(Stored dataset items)
★ ★ ★ ★

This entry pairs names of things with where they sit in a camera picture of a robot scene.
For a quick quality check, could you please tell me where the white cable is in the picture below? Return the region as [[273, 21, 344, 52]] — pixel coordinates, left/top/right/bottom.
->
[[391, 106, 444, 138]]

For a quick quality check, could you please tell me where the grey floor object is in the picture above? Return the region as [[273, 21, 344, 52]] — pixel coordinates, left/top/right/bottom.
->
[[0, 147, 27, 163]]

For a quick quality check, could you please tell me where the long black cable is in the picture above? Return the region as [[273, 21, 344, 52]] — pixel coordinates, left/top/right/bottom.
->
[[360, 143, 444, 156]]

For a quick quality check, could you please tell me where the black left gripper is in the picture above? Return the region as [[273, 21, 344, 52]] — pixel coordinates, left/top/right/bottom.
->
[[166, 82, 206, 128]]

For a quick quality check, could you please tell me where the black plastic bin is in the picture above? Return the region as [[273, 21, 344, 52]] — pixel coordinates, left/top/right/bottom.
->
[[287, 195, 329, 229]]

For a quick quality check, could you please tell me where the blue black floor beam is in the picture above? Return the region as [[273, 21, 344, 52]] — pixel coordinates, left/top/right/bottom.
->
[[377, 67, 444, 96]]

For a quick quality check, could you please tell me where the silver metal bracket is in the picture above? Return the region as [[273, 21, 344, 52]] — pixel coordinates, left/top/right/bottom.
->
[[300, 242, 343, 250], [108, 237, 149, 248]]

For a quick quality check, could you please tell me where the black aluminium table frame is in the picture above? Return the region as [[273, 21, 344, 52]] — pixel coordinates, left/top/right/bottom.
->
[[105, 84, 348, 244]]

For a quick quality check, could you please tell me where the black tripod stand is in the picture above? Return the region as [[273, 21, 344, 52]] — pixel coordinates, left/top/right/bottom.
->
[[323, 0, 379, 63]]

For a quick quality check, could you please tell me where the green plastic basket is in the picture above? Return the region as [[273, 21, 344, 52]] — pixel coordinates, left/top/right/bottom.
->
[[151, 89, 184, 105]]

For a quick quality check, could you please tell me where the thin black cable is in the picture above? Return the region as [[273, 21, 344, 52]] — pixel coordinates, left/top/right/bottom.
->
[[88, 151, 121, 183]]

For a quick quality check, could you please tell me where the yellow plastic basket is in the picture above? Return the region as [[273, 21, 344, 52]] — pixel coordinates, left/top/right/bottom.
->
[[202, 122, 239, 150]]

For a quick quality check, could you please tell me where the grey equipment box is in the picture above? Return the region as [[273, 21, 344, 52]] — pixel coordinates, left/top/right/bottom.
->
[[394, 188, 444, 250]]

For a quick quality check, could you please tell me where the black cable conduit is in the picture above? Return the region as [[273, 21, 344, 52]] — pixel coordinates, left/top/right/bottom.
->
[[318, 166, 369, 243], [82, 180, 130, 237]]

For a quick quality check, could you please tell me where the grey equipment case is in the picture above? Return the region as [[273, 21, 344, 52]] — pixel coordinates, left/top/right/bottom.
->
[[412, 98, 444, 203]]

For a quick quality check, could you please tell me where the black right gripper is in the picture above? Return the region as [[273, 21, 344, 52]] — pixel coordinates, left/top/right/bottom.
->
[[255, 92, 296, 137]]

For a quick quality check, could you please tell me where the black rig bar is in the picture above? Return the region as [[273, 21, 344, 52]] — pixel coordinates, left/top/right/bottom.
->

★ ★ ★ ★

#### [Prompt]
Provide the count, and nothing else, of lines in the data above where the word "floor" occurs.

#### [Response]
2